El proceso de traducción al español de la literatura rusa de la revolución mejora un poco más durante los últimos años de la década del veinte, particularmente en lo que se refiere a obras narrativas. En 1927, al poco tiempo que Mariátegui escribe su comentario sobre la forma tan lenta en que avanza la difusión en español de la nueva literatura rusa, Ediciones Biblos publica Caballería Roja, de Isaak Bábel, que es uno de los libros de cuentos más hermosos, estremecedores y perdurables de la literatura rusa de la revolución, y Las ciudades y los años, de Konstantín Fedin. Al año siguiente, Ediciones Oriente entrega a la imprenta una nueva obra de Fedin: Los mujiks; mientras que la Editorial Cénit lanza al mercado un libro que causa un tremendo impacto entre los lectores de habla española y rápidamente se convierte en una suerte de emblema del emergente «realismo proletario»: la novela Cemento, de Fedor Gladkov.
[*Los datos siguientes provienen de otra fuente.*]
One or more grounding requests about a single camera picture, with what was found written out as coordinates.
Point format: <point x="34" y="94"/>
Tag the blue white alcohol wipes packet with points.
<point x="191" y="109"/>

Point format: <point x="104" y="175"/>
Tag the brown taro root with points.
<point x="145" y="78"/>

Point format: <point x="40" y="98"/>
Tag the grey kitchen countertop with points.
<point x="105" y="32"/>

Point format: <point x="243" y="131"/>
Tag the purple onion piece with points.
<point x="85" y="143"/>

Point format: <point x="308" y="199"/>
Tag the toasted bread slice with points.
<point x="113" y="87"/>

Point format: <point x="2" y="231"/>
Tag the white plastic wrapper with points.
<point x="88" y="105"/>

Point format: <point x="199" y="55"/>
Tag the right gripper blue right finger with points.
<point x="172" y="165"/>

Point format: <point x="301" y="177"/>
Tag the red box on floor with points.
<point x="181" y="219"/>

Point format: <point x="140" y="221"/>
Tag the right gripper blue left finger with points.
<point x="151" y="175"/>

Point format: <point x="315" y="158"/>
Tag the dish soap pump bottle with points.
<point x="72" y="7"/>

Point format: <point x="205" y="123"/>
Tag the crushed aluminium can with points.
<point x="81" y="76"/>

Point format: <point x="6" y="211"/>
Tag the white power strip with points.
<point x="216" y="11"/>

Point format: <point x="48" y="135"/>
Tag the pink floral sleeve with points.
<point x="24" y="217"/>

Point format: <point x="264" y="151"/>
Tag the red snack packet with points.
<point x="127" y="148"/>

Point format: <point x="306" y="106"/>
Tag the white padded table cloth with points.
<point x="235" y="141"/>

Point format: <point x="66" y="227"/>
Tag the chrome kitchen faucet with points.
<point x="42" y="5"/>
Por ese entonces, la Biblioteca de la Revista de Occidente también publica El farol, de Eugenio Zamiátin. En 1929, Espasa-Calpe pone en circulación El diario de Costia Riabtsev, de Nicolás Ognev; en tanto que Ediciones Europa-América hace lo mismo con La derrota, de Alexandr Fadéiev (14). Este ciclo prácticamente se cierra con Rusia a los doce años, el nuevo libro de reportajes de Alvarez del Vayo, que también aparece en 1929 y contiene abundante y valiosa información sobre la literatura, el teatro y el cine soviéticos. En esta obra, entre otras cosas memorables, Alvarez del Vayo transcribe parte de sus conversaciones con Boris Pilniak, que aparece como una especie de «diplomático» de la nueva literatura rusa, y con Sergej Eisenstein, el director de un filme que con el paso de los años se convierte en una de las obras cumbres de la cinematografía mundial: El acorazado Potemkin (15).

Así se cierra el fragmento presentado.